*WORK REQUIRED*: Leaving out the pictures, return word for word the stretch of entries below from the line holding "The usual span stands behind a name" through the line holding "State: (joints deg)".

*GIVEN DATA*:
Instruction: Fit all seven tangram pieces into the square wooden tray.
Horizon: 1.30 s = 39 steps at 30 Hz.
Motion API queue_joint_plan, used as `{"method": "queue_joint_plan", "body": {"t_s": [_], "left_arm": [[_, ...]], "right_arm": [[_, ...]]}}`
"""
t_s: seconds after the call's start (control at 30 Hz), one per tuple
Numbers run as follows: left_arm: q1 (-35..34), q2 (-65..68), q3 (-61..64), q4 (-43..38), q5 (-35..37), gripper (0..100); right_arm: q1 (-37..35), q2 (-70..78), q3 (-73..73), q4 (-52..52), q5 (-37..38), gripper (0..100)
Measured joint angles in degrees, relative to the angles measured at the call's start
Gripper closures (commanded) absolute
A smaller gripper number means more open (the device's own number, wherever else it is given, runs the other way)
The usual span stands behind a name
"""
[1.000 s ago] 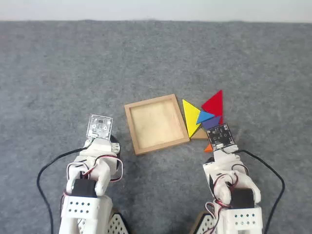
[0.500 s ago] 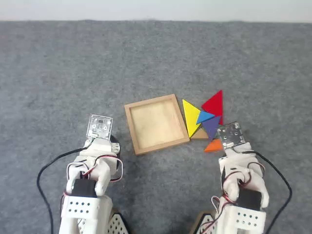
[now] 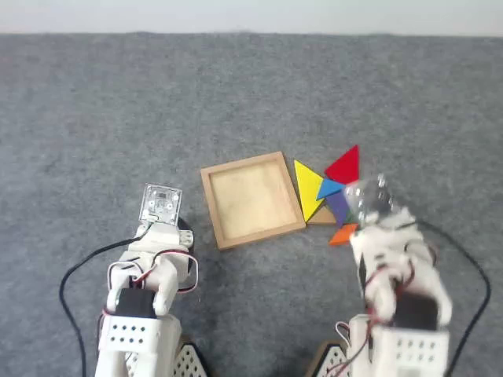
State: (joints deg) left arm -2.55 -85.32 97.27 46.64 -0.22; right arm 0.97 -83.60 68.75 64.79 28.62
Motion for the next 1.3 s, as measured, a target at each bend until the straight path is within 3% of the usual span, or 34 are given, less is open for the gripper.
{"method": "queue_joint_plan", "body": {"t_s": [0.2, 0.53, 0.9, 1.13, 1.3], "left_arm": [[0.0, 0.0, 0.0, 0.0, 0.0, 99], [0.0, 0.0, 0.0, 0.0, 0.0, 99], [0.0, 0.0, 0.0, 0.0, 0.0, 99], [0.0, 0.0, 0.0, 0.0, 0.0, 99], [0.1, 0.0, 0.0, 0.0, 0.0, 99]], "right_arm": [[0.1, 35.8, -23.7, 2.2, -1.1, 98.1], [-5.5, 89.4, -62.6, 11.7, -3.3, 75.4], [-8.6, 113.5, -82.4, 12.0, -8.5, 58.7], [-11.5, 122.7, -89.8, 12.0, -9.8, 59.1], [-10.2, 126.9, -93.4, 12.0, -11.6, 65.2]]}}
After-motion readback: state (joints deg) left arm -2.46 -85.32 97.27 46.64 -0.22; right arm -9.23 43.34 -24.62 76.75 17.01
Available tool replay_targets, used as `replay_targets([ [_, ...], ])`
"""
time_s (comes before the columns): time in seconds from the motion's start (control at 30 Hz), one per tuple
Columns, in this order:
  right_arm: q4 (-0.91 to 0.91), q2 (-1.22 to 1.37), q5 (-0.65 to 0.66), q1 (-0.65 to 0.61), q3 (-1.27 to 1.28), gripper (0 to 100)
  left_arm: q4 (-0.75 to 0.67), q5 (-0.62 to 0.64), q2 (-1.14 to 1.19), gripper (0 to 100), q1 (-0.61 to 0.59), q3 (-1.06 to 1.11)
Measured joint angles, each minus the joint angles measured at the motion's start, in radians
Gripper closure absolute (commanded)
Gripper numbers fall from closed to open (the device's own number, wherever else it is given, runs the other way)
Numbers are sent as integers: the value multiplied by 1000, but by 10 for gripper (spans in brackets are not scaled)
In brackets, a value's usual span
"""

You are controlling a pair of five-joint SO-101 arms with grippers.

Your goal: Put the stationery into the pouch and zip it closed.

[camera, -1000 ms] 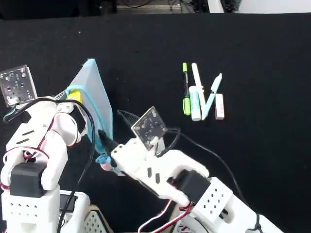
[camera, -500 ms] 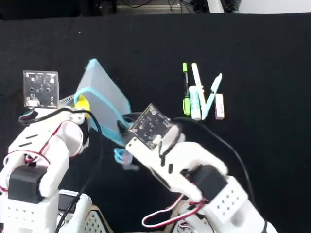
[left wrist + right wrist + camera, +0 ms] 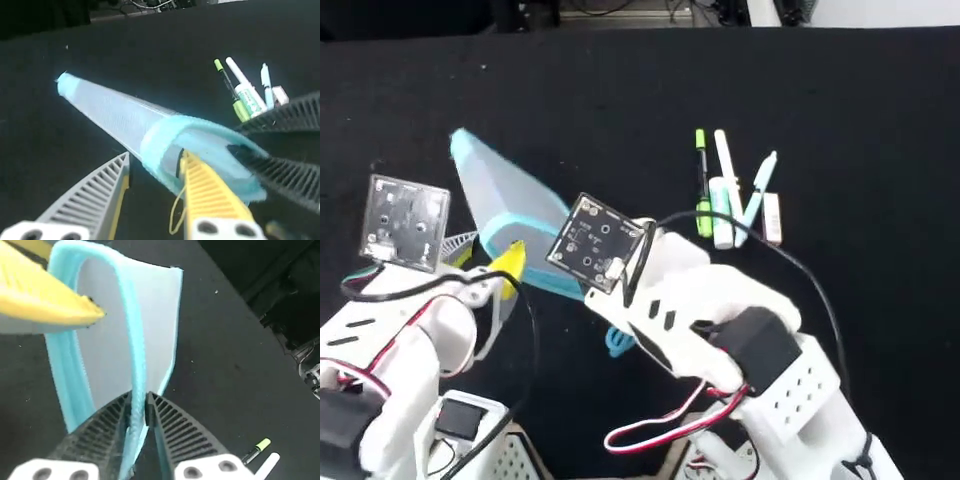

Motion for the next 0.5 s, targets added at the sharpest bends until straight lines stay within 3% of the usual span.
replay_targets([
  [0.17,29,20,3,3,-38,987,9,-106,0,830,0,-12],
  [0.5,161,21,5,5,-110,988,9,-121,6,830,9,117],
])
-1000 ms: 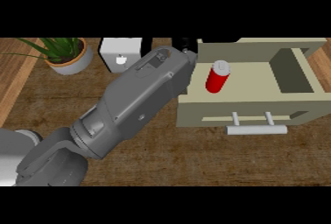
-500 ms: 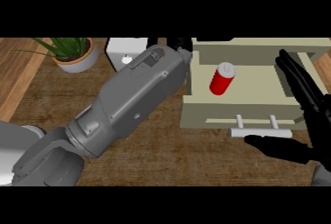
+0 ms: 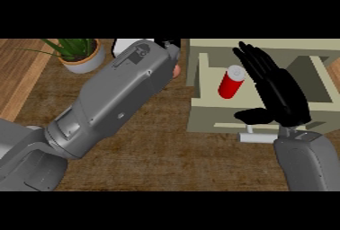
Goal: Pick up the can, place it into the drawer and close the drawer
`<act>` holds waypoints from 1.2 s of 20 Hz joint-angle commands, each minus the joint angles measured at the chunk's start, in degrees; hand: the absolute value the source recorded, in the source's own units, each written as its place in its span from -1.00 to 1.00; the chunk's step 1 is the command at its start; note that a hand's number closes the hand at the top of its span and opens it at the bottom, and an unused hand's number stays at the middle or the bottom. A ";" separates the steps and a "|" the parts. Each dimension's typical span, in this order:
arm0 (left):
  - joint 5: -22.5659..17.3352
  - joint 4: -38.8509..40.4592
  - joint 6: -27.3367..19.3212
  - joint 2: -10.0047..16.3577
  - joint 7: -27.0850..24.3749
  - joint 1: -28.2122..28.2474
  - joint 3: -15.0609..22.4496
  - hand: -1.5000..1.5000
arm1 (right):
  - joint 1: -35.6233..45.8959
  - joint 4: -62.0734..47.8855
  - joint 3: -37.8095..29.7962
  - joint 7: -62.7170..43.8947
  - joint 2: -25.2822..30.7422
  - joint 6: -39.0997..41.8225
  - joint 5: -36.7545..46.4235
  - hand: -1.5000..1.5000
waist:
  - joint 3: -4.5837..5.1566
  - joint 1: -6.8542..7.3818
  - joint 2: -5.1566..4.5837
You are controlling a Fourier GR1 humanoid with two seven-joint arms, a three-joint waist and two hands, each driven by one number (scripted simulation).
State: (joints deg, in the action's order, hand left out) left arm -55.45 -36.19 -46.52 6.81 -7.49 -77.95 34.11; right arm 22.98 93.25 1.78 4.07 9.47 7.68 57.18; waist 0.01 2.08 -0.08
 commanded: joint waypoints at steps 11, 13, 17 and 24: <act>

*RESPONSE*:
The usual span stands behind a name
"""
[1.000 s ago] 
[0.500 s ago] 
[now] 
State: (joints deg) left arm -2.55 -85.32 97.27 46.64 -0.22; right arm 0.97 -83.60 68.75 64.79 28.62

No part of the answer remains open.